Hemani recommends limiting ice or heat treatment to 20 minutes at a time. Simultaneously, don’t use them if you’re also applying muscle-ache lotions or ointments to your skin.
Understand Your OTC Medications
Nonprescription pain medications can help with muscular pains and stiffness. Nonsteroidal anti-inflammatory medicines (NSAIDs) and acetaminophen are the two primary categories of over-the-counter medications. Aspadol, ibuprofen, and naproxen are examples of nonsteroidal anti-inflammatory drugs (NSAIDs).
Apply Medicated Creams
When your back is tight, sore, and tense, skin creams, salves, ointments, or patches may be beneficial. Many of these products contain chemicals like menthol, camphor, or lidocaine, which can cool, heat, or numb the affected area.
Apply creams to the areas that are bothering you. If you are having difficulty reaching the location, have someone else apply it for you.
Inquire about Supplements
It’s important to receive your vitamins and minerals from your diet. However, check with your doctor to see if vitamins can help you get better.
Many people, for example, do not get enough vitamin D, which is necessary for bone health. This can occur because of a lack of sunlight exposure or because your body is unable to absorb enough vitamin D from foods.

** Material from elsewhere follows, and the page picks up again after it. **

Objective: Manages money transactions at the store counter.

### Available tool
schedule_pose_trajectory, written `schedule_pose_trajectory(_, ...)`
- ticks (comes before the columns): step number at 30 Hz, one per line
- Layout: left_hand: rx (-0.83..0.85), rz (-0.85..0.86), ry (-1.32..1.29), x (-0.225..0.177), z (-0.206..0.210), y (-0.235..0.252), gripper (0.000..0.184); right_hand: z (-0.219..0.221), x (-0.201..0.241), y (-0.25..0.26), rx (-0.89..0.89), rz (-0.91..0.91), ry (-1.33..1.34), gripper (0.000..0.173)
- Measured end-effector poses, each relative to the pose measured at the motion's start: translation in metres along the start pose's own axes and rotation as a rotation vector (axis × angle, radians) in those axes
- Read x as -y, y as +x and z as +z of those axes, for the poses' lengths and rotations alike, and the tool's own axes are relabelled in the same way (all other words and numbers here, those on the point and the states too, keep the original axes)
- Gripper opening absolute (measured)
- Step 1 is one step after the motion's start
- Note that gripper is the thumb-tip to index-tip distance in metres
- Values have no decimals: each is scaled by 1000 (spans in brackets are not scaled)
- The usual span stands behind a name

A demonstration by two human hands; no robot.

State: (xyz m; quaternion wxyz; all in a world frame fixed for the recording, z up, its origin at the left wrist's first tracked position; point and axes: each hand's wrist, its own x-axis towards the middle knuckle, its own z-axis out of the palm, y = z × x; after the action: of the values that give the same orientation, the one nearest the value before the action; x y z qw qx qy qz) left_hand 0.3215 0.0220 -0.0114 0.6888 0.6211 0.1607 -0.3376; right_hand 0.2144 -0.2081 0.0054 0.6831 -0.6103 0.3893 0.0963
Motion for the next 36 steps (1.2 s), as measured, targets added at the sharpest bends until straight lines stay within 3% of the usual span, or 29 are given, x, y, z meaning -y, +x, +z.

Magnesium shortage can cause muscle weakness and cramping. Turmeric, a bright yellow spice that is also linked to ginger, may also be able to help with inflammation.
Rolled-up Towel
A rolled-up towel can be an effective aid for relieving back pain. Try putting it beneath your pelvis while lying down. Allow your hips to relax over the towel to assist stretch out the stiffness in your lower back.
A back brace can occasionally be beneficial, especially after an injury or surgery. However, they are not meant to be worn frequently or for an extended period of time.
Conclusion:
Lower back pain is a problem for a lot of people today. Keep your posture straight while you work, study, or watch TV.
People who have lower back pain should follow all of the advice in this blog.